Mr. Cantor’s tough talk should be welcomed by conservatives, Republicans and parents in places like the District, Baltimore, Philadelphia, Chicago and other school districts, where students have not faced discrimination so much as the slow-as-molasses-like education reform efforts that have left a generation of kids wallowing in academic mediocrity because of bureaucratic morass.

Make no mistake, that morass includes wasting hundreds and hundreds of millions of public dollars on aging, unsafe schoolhouses and failed academic programs that have left too many children behind.

Thanks to public charters and public vouchers, the mass exoduses have begun.

Charter schools have and are certainly doing their part to help lift students from the bottom rungs of the academic ladder (New Orleans and the District rank No 1 and No. 2 respectively in charter vs. traditional public school preference.)

Publicly funded voucher programs like the ones in Louisiana and the District are another reason for parents to pull their children out of public schools.

Their choices, of course, run counter to the Democratic Party with President Obama as its titular head and its union-backed loyalist leading his way. So, they want the full weight of the federal government to find fault(s) with vouchers from poor families — the very families whose children, as Mr. Cantor said, should have the same academic opportunities as wealthy families.

By breathing new life into the school-choice movement, Mr. Cantor also opened wide the door for advocates of choice to begin gearing up for the next education battlefront — congressional reauthorization of education funding.

The fight over school funding shouldn’t be about which school gets the most money or which schools have the healthiest food choices — distractions like that focus on public school facilities instead of public school children.

So listen up, school choice advocates, because now is the time for all good activists to come to the aid of our children.

“Let me be clear,” Mr. Cantor said. “School choice is not an attack or an indictment on teachers or public schools.”

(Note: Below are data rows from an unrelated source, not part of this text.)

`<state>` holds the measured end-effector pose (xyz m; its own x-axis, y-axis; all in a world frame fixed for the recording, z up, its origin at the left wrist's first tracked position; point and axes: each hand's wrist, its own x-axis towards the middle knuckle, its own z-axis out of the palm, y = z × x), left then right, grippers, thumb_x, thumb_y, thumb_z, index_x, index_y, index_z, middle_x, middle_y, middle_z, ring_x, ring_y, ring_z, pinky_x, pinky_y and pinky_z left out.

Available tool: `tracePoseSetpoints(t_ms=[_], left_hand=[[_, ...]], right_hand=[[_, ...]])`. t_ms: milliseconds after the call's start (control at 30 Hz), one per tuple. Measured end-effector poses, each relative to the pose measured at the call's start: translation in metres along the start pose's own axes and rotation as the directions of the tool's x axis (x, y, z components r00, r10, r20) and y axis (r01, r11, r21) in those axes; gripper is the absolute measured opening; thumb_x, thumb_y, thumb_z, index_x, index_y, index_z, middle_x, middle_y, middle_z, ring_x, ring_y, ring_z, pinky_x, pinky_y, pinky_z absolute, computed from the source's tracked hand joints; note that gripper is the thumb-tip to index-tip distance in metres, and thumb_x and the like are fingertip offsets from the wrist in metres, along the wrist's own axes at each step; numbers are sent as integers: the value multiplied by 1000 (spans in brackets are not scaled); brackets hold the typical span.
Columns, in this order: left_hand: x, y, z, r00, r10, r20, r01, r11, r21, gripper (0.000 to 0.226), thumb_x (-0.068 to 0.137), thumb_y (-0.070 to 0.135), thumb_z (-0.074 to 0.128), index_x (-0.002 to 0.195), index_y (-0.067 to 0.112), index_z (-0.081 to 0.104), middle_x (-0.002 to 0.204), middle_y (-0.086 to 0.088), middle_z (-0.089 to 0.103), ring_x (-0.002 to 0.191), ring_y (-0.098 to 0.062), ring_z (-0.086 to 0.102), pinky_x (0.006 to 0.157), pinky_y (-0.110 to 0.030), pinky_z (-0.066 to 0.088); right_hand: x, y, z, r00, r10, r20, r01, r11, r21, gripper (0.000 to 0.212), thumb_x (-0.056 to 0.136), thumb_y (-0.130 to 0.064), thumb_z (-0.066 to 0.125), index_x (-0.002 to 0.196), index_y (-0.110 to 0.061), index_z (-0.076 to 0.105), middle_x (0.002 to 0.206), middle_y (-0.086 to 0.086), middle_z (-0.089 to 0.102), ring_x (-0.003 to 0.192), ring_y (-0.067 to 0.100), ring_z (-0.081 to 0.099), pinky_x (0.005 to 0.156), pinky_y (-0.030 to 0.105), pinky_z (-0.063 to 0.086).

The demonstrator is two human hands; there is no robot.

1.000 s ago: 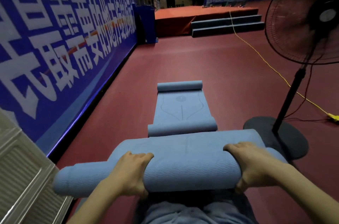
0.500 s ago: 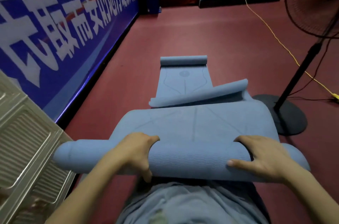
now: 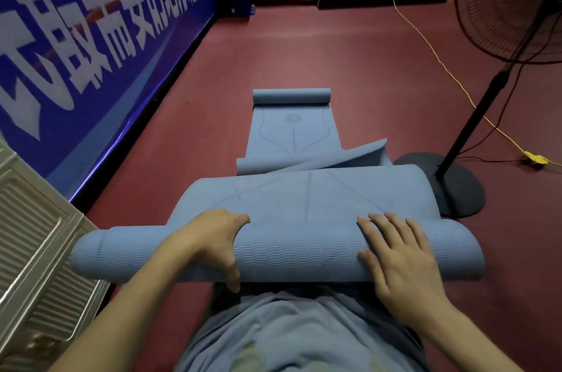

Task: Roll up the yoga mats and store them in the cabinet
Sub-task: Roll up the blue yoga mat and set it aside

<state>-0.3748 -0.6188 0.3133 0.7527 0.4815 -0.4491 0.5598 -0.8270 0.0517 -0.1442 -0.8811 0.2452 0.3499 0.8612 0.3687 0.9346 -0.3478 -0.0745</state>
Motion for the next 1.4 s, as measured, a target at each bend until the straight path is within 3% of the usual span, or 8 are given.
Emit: tracePoseSetpoints(t_ms=[167,300,433,567,733,967,1100,1400], left_hand=[[-3,0,5,1000,0,-27,0,1000,-17,94,33,65,88,116,38,52,113,15,60,105,-12,58,87,-33,51],[-10,5,21,956,125,-266,-106,991,85,111,36,68,70,139,31,49,144,11,38,132,-14,39,108,-30,38],[-18,25,50,869,170,-465,-120,983,135,115,38,50,68,148,20,49,132,0,53,123,-25,54,105,-34,38],[-23,50,70,814,130,-566,-95,991,91,107,46,26,70,149,9,50,142,-8,57,137,-32,52,110,-40,33],[-16,64,78,821,48,-569,-28,999,44,103,46,25,67,145,3,53,146,-13,55,140,-33,50,113,-49,33],[7,44,45,878,77,-472,-41,995,86,127,37,92,58,141,19,57,134,4,63,118,-19,63,97,-39,47],[19,36,25,935,84,-345,-63,995,71,133,44,95,64,155,28,34,151,10,48,135,-16,49,110,-38,34],[24,47,24,911,18,-413,16,997,78,127,50,88,68,155,26,32,146,9,47,134,-17,45,110,-35,30]], right_hand=[[-2,-21,6,994,103,24,-103,995,3,61,98,-50,37,143,-13,56,143,10,54,138,40,43,118,57,26],[4,-21,5,984,158,86,-158,987,-2,66,96,-61,35,140,-17,55,140,6,54,137,38,42,119,57,23],[1,-23,3,984,157,82,-159,987,20,63,95,-61,37,138,-19,55,137,4,53,135,36,44,118,56,25],[-3,-20,1,986,139,88,-143,989,32,62,97,-62,35,140,-21,54,137,1,52,135,32,44,119,54,25],[8,-21,-1,984,145,105,-149,988,32,62,98,-63,32,138,-22,55,135,-1,52,133,29,45,119,52,25],[31,-10,-2,985,11,170,-13,1000,13,106,65,-93,52,143,-20,52,142,1,51,129,28,48,115,57,28],[48,-2,2,940,-16,341,37,998,-54,130,40,-90,61,150,-24,41,145,-1,47,133,25,45,118,51,26],[77,4,-1,909,-45,415,59,998,-22,110,45,-73,66,144,-32,37,134,-7,48,123,21,48,109,35,33]])
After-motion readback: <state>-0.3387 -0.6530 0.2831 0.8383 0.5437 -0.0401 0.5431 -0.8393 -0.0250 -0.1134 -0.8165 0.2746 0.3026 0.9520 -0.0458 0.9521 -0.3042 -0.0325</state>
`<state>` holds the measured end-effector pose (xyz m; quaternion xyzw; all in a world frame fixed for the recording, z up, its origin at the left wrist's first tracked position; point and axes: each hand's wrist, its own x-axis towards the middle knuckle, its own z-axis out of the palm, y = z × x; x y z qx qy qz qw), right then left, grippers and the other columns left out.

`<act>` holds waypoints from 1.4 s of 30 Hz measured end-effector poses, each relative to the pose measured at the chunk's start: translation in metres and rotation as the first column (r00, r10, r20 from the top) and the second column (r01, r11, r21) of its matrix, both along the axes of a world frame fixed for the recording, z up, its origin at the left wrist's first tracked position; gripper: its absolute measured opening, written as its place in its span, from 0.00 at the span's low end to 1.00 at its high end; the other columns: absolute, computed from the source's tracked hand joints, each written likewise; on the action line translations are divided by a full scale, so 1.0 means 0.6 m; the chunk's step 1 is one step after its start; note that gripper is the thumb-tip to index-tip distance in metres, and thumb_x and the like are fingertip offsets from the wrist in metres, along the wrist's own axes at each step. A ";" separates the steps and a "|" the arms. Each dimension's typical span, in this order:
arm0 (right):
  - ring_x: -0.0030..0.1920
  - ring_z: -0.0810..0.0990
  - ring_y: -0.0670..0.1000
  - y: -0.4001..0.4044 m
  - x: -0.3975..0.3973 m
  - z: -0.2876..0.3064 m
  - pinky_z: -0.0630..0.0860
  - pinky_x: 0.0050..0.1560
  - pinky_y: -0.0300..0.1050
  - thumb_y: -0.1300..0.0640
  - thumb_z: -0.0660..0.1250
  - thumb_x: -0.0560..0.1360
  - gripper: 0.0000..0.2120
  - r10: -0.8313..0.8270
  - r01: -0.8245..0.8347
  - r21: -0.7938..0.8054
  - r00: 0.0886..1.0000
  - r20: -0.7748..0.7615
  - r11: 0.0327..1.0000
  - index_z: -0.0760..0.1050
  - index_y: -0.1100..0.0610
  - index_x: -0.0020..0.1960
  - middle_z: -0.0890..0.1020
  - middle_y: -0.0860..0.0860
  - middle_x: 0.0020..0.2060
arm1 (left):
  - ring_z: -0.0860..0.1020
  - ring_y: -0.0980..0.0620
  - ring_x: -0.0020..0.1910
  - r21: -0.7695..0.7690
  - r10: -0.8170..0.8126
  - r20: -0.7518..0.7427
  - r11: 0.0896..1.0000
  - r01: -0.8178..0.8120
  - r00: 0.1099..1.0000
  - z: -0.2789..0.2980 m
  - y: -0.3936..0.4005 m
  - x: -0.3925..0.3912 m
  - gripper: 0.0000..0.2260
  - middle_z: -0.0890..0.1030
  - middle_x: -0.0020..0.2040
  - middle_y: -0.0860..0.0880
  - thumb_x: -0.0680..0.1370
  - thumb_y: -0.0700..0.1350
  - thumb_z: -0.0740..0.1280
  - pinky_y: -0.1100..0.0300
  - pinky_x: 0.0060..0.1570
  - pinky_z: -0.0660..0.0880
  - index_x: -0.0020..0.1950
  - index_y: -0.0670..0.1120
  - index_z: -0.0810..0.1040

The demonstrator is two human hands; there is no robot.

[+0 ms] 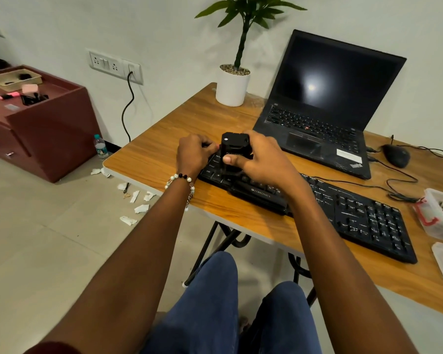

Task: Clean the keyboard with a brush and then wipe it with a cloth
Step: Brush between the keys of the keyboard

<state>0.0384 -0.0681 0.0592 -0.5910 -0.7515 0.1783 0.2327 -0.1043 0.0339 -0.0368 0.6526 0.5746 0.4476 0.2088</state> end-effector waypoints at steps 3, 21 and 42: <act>0.47 0.75 0.52 0.003 -0.001 -0.009 0.71 0.41 0.45 0.48 0.71 0.74 0.20 0.009 -0.008 -0.015 0.999 0.054 1.000 0.71 0.58 0.59 0.78 0.53 0.48 | 0.79 0.51 0.41 -0.013 -0.009 0.004 1.000 0.009 1.000 -0.001 0.001 -0.001 0.06 0.85 0.45 0.43 0.74 0.39 0.70 0.61 0.41 0.73 0.48 0.40 0.85; 0.47 0.77 0.51 0.009 -0.016 -0.011 0.73 0.40 0.42 0.46 0.72 0.73 0.21 0.060 -0.061 -0.051 0.998 -0.013 0.997 0.73 0.59 0.58 0.79 0.51 0.47 | 0.75 0.50 0.37 -0.005 0.019 -0.081 1.000 -0.020 0.997 0.011 -0.010 0.000 0.07 0.83 0.41 0.41 0.75 0.35 0.65 0.61 0.35 0.65 0.43 0.38 0.83; 0.42 0.81 0.47 0.016 -0.010 -0.042 0.74 0.37 0.39 0.48 0.74 0.72 0.17 -0.158 0.111 -0.138 0.902 -0.402 0.984 0.77 0.58 0.54 0.83 0.52 0.45 | 0.82 0.49 0.44 -0.021 -0.028 0.043 0.999 0.029 0.999 -0.007 0.008 0.001 0.04 0.85 0.44 0.44 0.74 0.40 0.71 0.52 0.47 0.79 0.46 0.41 0.85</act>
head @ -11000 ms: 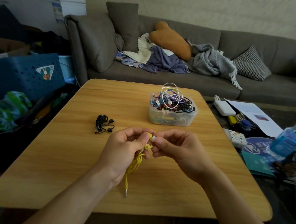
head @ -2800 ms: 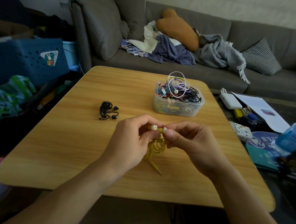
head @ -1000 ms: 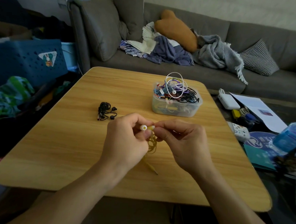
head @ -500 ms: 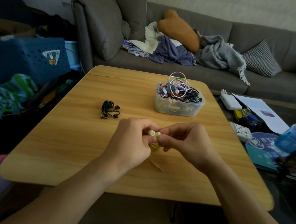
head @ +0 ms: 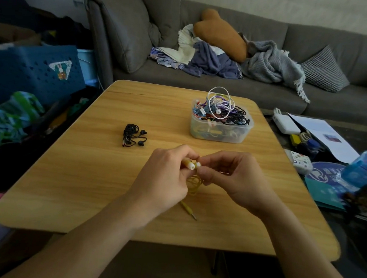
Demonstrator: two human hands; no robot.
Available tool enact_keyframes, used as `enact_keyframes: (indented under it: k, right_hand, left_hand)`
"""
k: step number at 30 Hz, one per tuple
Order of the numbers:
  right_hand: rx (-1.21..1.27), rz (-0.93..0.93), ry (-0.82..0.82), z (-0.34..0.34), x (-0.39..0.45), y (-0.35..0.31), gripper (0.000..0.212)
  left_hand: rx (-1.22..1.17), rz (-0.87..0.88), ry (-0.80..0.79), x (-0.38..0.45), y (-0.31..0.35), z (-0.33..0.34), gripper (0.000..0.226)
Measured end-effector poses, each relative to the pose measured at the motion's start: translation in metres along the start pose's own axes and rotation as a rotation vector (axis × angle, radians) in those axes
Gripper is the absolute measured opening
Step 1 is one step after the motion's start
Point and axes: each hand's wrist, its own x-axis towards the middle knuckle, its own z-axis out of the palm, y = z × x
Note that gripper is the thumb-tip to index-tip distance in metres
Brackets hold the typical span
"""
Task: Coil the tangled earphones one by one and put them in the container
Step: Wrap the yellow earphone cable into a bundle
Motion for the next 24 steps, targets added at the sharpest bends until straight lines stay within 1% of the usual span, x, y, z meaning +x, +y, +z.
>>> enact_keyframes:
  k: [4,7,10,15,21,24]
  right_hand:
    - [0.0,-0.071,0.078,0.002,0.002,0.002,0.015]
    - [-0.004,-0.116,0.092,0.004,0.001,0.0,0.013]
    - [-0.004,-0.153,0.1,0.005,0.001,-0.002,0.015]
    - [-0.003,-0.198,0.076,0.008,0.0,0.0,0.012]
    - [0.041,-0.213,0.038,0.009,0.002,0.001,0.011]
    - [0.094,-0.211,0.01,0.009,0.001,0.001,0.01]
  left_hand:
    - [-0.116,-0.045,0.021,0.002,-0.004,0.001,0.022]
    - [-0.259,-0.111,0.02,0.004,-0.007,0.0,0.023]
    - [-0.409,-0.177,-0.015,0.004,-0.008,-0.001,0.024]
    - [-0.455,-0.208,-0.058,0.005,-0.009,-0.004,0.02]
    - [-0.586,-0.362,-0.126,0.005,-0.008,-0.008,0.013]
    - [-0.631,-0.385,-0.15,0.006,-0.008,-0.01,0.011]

And that’s the truth — even though the folks beholden to the status quo won’t admit it.

Mr. Cantor, God love him, also said this: “The next time Congress considers a major education reauthorization, I believe we will adopt full school choice.”

Let’s keep Mr. Cantor at his word.

Deborah Simmons can be reached at dsimmons@washingtontimes.com

• Deborah Simmons can be reached at dsimmons@washingtontimes.com.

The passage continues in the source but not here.